I expect that nowadays the employee would be contactable through their mobile phone, either by text or voice, so travelling by train would be easily extendible within the working day. If the company allows working from home then it would be a small step, though it could present problems with other employees who could claim their travelling time to work should also be counted as working time.

airship
28th Aug 2013, 14:08
mrsurrey wrote: I'm not looking to claim train travel as an expense.

I just want to transfer 1 1/2 hours work from the office to the train. Any tips gratefully received

Have you considered working for a rail company? Frankly though, "45 minutes each way" isn't too bad compared to some (especially those who work in the City) often leaving home at 6.30am and getting home at about 8.30pm. I once (back in the '80s) actually quite envied them (together with their London "weighting allowances" etc.), having read an article about how they sometimes distracted themselves with "group activities" involving the Daily Telegraph cryptic crossword, various discussion groups and even parties (on the return journeys). Me? It takes 3 minutes to walk to the office, and sometimes, even that's too long. I just use email...?! One idea though. If you (the company) were to have an important customer virtually on your door-step, whom you visited frequently (or even on an almost daily-basis), that might be sufficient to get around the "travel to work expenses hurdle". Provided the company goes along with it...

G-CPTN wrote: Are you fully available to your co-workers? Would you please care to re-phrase that?! :E

cattletruck
28th Aug 2013, 14:41
I was once told by someone that if you buy a pencil from a stationery shop on the way to work then that is a business transaction and your time from that point on becomes business related which includes the expense to commute from the stationery shop to your workplace.

The same person convinced me to use his tax agent who did these scary things with my tax obligations. I had to get rid of him or go to jail.

Last I heard of him he was doing business trips to Asia. Then he got sprung in Thailand doing the lady boys. When mummy and daddy started asking about his business trips and why he left marriage so late he purchased himself a Chinese bride and the rest is window dressing history.

er340790
28th Aug 2013, 16:25
You would need to check the latest I.R. rules, but back in the 1990s, the majority of my work was overseas, though I was required at Head Office between jobs.

To this end I was able to register as 'home-based' when in the UK. My travel time (and costs) could then be included as part of my work hours and expenses.

In reality, if based in just one UK location, it would be better to just get approval for something like this with your line-boss.
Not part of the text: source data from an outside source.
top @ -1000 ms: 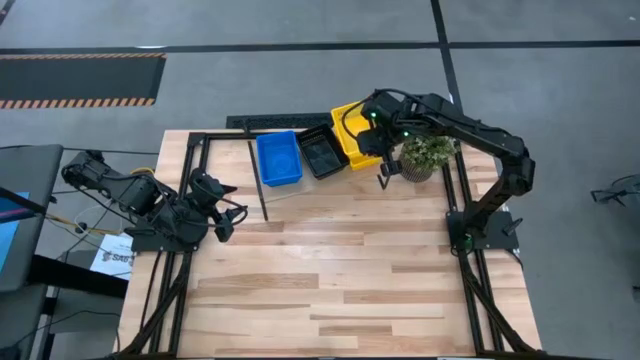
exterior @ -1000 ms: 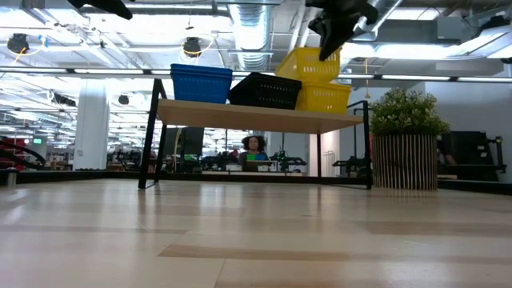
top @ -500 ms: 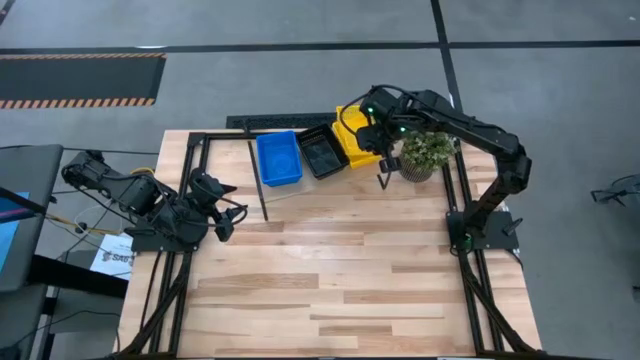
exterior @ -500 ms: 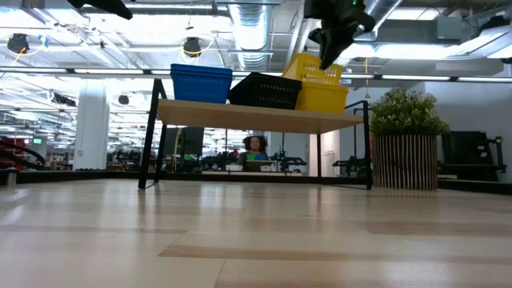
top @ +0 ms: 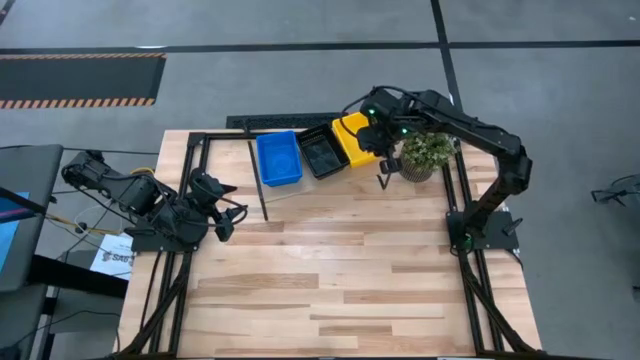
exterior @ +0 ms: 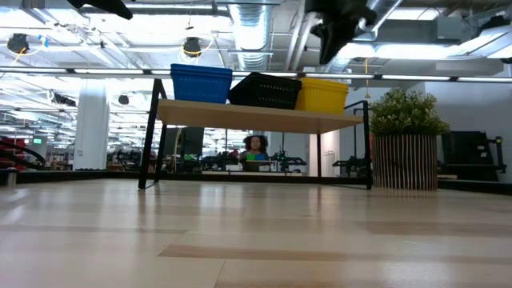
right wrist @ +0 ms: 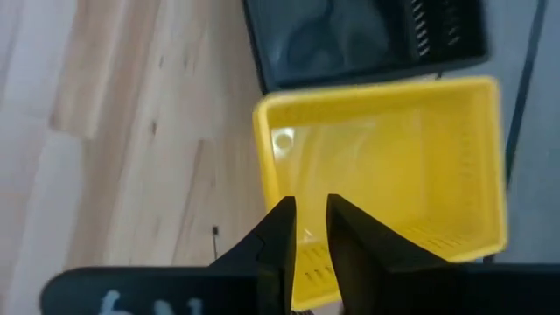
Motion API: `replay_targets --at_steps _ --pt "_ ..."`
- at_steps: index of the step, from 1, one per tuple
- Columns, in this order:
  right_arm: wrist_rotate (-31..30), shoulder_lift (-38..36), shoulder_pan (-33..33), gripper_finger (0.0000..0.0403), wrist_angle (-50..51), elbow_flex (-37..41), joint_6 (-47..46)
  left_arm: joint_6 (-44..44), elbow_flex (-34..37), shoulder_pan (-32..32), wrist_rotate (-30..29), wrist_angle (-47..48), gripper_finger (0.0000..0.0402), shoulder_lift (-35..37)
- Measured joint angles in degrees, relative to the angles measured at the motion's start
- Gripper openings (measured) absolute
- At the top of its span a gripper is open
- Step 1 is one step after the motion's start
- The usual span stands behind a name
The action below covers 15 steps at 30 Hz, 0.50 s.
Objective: Stack baskets on shelf by color
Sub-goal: Return to Home Position
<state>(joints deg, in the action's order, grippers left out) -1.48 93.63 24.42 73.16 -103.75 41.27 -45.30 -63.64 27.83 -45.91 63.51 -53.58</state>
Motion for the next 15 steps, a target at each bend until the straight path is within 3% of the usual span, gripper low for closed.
replay_targets --at_steps 8,12,15 --pt "2.1 -1.5 -2.6 0.0093 5.1 -10.6 -12.8 2.2 -2.3 0.0 -0.2 -2.3 0.0265 0.0" --pt "15.6 -6.8 -3.2 0.0092 1.8 -10.0 -16.7 6.4 -2.7 1.0 -6.6 -4.6 0.0265 0.1" --pt "24.9 -13.2 -3.7 0.0088 -5.0 -4.4 -19.3 5.0 -1.4 3.3 -16.6 -4.1 0.0265 1.2"
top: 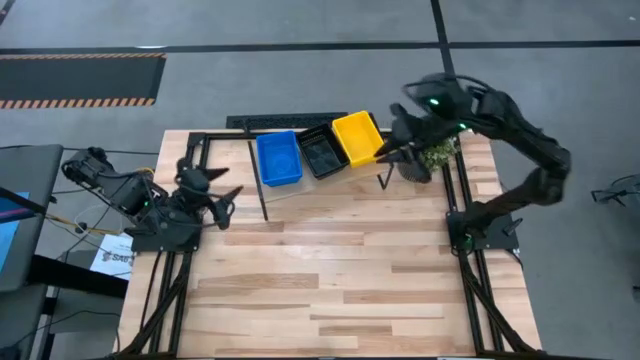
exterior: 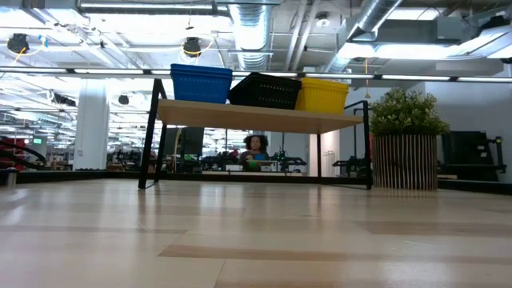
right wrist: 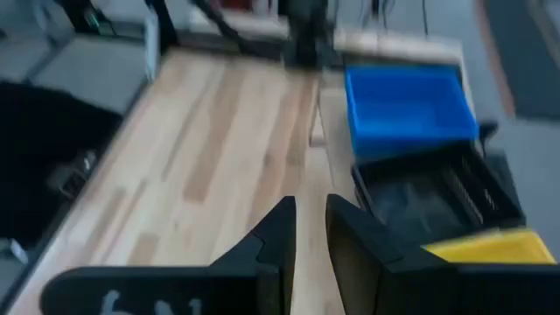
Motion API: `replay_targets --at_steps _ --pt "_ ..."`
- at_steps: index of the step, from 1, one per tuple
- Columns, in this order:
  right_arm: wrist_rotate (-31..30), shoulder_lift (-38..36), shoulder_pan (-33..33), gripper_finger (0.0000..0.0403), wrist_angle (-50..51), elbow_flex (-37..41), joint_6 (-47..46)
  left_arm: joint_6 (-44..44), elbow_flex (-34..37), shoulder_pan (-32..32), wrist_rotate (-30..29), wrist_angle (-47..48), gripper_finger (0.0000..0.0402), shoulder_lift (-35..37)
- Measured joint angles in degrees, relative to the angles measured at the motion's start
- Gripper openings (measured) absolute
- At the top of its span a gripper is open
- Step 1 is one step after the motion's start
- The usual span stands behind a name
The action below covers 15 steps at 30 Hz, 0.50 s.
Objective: Stack baskets on shelf by color
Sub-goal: Return to Home Position
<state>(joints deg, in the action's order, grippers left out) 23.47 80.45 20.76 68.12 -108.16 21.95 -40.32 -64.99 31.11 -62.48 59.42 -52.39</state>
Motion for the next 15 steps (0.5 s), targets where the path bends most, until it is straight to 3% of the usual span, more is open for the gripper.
replay_targets --at_steps 3,6,11,15 --pt "1.5 -7.7 -2.0 0.0082 -9.5 10.2 -3.1 -4.5 3.8 3.1 -8.7 1.0 0.0265 2.1" --pt "0.4 -15.8 -4.8 0.0076 -20.1 22.7 -7.6 -8.2 8.5 6.3 -10.8 1.0 0.0265 6.2" --pt "-2.0 -27.8 -9.2 0.0072 -40.6 44.3 -14.9 -9.7 16.5 11.3 -8.9 -3.3 0.0265 13.6" --pt "-5.7 -34.7 -12.3 0.0072 -57.4 59.9 -20.0 -5.2 22.0 13.3 -2.4 -11.9 0.0265 19.6"
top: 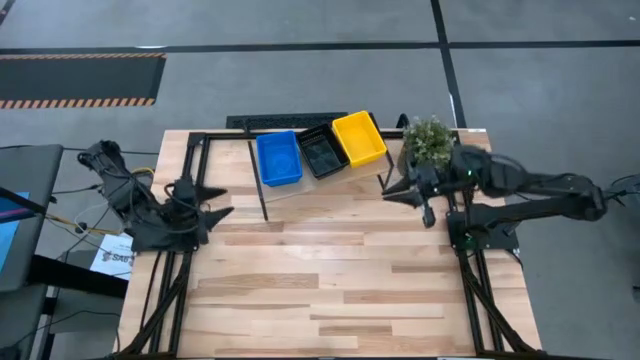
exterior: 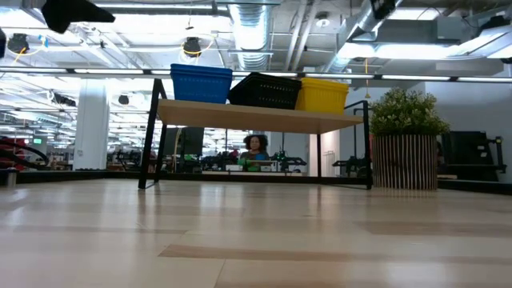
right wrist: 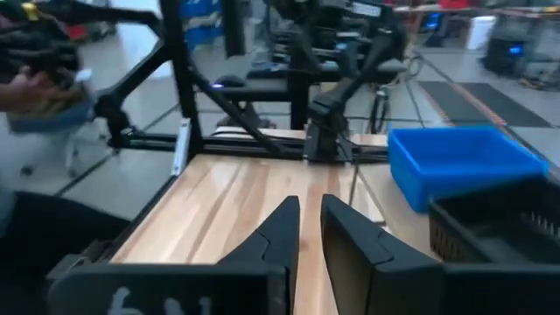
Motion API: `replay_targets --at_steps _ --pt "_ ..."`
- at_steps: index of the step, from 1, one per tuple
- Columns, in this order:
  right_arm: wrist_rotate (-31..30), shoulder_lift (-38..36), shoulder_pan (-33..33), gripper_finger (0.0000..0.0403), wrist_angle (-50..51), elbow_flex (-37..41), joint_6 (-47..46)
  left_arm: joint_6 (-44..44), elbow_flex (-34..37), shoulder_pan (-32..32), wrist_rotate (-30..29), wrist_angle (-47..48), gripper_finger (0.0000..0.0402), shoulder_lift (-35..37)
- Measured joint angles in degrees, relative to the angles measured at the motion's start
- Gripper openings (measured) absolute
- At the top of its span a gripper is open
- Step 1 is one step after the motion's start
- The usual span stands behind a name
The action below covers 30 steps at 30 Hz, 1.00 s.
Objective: Stack baskets on shelf by color
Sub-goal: Return to Home Position
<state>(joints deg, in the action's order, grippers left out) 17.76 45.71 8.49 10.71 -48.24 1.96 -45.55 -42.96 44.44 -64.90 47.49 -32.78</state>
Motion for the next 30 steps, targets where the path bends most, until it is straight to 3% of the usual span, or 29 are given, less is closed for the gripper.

With email etc, you can certainly show that the work was being done while travelling.

Good luck! :ok:

rigpiggy
28th Aug 2013, 20:55
My Sister is an ADM in the Justice Dept. She required her staff to be reachable at all hours, until one kept submitting Overtime claims for when she called when he was off. The LRB found for her Minion, her OT budget took a hit, and now she doesn't call after hours.:O

VP959
28th Aug 2013, 21:19
Frankly though, "45 minutes each way" isn't too bad compared to some (especially those who work in the City) often leaving home at 6.30am and getting home at about 8.30pm. I once (back in the '80s) actually quite envied them (together with their London "weighting allowances" etc.), having read an article about how they sometimes distracted themselves with "group activities" involving the Daily Telegraph cryptic crossword, various discussion groups and even parties (on the return journeys).

I spent much of my working life commuting for a fair bit more than 45 mins each way. For around five years my twice weekly (Tuesdays and Thursdays) commute to head office was a 1 1/2 hour drive to Glasgow airport, a 1 hr 15 min shuttle to Heathrow and a 45 min tube ride into central London, repeated in reverse in the evening.

Although my trip to work on Mondays, Wednesdays and Fridays was a 30min each way rural drive to the airfield, the two days a week when I had around a 4 hours each way commute made my total commuting time around 19 hours a week.